* **WORK REQUEST**: Nothing but the lines from the one containing "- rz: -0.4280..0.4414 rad" through the last line of the data below should be returned, each exactly as it stands, pictures excluded.

* **SOURCE MATERIAL**:
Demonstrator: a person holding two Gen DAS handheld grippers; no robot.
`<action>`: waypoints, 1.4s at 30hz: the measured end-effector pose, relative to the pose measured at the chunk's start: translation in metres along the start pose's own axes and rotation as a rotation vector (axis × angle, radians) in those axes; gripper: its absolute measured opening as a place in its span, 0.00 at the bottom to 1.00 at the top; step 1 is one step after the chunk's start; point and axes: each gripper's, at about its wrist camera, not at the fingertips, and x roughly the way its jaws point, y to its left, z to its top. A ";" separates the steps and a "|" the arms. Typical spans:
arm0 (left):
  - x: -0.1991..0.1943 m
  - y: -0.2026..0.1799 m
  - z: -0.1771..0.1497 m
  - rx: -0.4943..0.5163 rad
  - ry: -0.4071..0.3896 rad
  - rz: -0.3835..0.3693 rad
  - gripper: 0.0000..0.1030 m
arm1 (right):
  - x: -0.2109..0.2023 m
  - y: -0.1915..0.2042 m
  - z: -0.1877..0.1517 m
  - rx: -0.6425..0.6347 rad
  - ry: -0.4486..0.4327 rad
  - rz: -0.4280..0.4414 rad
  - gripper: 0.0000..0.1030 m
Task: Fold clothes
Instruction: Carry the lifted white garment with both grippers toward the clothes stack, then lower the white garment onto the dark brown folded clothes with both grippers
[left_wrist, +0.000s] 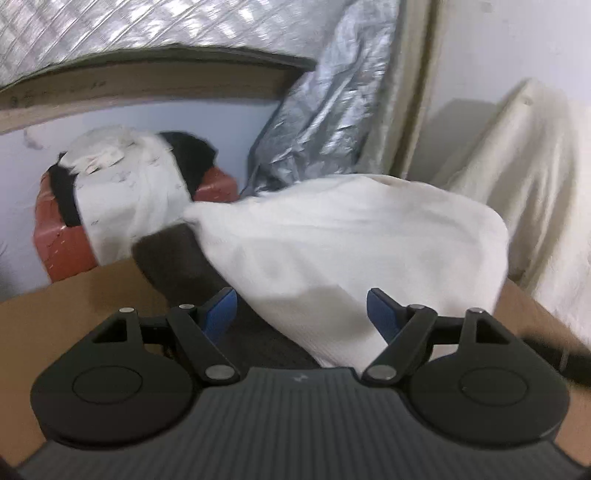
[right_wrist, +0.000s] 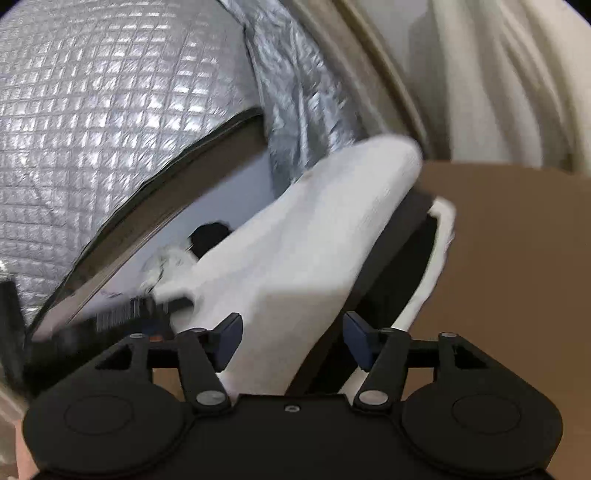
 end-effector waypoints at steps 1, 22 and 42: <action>0.002 0.002 -0.003 0.004 -0.016 0.005 0.75 | 0.000 -0.004 0.004 -0.002 0.006 -0.007 0.67; 0.055 0.029 -0.015 -0.087 0.024 0.041 0.92 | 0.113 -0.081 0.111 0.025 -0.106 0.035 0.38; 0.050 0.003 -0.013 -0.005 -0.055 -0.069 0.62 | 0.130 0.033 0.068 -0.669 -0.064 -0.189 0.69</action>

* **PROBLEM SOLUTION**:
  - rz: -0.4280..0.4414 rad
  - gripper: 0.0000..0.1030 m
Task: Fold clothes
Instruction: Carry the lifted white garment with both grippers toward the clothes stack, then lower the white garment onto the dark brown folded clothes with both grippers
[left_wrist, +0.000s] 
[right_wrist, +0.000s] 
 end-effector waypoints at steps 1, 22 and 42: <action>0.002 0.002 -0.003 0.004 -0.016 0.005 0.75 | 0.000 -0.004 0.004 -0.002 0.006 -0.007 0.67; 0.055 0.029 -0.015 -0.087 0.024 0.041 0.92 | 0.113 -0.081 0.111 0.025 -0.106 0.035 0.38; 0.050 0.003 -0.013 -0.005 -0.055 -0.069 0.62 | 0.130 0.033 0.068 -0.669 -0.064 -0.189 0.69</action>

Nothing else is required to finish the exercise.